Retype, exactly as they appear below, the lines between the line holding "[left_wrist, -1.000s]" and the line holding "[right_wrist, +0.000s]", both ends included.

Top of EXERCISE MATERIALS

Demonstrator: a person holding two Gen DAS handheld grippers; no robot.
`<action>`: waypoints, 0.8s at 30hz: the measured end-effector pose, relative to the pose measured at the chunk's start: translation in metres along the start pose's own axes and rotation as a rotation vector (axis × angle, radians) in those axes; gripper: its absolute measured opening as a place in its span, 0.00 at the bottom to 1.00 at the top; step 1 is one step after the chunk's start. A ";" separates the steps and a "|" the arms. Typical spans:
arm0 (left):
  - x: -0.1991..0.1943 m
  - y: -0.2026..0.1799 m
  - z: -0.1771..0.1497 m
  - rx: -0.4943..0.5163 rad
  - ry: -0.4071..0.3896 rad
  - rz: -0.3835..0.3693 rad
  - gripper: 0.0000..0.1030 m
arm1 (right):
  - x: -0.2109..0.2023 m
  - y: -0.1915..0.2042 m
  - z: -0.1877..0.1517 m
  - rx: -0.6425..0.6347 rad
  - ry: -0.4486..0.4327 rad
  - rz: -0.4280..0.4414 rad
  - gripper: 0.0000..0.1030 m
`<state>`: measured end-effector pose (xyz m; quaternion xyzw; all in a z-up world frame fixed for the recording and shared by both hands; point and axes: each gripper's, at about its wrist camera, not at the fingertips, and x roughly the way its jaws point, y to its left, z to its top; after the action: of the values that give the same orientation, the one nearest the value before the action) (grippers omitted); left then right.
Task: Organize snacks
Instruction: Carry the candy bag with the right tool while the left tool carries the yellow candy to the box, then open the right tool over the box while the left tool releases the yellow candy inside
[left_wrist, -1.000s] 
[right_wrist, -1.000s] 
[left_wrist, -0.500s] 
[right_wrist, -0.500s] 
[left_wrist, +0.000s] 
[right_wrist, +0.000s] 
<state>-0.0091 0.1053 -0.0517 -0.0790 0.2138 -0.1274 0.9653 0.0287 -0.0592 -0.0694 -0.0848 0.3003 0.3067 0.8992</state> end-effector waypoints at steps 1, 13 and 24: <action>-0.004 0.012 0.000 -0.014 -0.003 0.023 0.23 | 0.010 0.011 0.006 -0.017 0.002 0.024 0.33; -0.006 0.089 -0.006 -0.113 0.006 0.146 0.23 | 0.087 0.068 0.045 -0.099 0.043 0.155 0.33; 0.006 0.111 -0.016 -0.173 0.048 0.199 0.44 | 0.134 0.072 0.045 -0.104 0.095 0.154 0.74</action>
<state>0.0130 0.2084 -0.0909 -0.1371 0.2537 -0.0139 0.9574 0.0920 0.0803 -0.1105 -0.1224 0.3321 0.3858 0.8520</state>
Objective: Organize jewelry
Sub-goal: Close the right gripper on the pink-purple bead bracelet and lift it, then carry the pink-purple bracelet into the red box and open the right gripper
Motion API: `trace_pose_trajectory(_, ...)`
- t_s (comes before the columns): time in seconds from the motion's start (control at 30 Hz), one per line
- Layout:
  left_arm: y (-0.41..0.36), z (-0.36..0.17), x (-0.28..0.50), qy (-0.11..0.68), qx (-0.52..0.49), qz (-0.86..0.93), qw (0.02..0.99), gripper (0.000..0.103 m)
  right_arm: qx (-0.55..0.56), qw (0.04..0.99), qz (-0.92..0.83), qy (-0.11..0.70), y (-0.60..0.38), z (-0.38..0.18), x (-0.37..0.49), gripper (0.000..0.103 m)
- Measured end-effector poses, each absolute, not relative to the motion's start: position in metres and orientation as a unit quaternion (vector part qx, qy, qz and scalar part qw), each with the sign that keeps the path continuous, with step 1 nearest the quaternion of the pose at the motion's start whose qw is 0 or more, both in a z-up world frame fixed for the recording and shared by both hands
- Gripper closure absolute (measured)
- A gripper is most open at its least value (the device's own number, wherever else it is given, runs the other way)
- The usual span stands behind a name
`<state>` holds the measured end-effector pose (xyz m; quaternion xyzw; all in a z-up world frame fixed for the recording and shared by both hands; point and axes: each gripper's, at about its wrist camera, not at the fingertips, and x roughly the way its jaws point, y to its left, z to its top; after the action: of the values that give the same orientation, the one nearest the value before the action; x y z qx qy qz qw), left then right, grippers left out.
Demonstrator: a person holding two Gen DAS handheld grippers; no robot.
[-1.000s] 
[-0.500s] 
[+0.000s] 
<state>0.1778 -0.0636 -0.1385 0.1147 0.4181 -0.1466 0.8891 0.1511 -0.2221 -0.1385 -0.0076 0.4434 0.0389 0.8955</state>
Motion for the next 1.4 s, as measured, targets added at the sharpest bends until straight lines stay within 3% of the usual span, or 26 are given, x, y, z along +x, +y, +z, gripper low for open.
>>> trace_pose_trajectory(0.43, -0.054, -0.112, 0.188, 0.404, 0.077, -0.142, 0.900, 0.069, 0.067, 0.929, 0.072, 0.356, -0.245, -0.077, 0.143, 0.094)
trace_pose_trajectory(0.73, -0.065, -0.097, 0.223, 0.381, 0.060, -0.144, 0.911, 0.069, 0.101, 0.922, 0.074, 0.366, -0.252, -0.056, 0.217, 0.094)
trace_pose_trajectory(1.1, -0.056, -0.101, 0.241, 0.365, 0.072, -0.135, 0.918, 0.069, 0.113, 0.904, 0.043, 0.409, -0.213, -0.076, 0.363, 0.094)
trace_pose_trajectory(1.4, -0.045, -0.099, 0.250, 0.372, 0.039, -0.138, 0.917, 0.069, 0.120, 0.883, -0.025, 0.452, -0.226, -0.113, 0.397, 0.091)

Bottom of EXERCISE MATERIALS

SOLVED EXERCISE |
[left_wrist, -1.000s] 
[right_wrist, -1.000s] 
[left_wrist, -0.500s] 
[right_wrist, -0.500s] 
[left_wrist, +0.000s] 
[right_wrist, +0.000s] 

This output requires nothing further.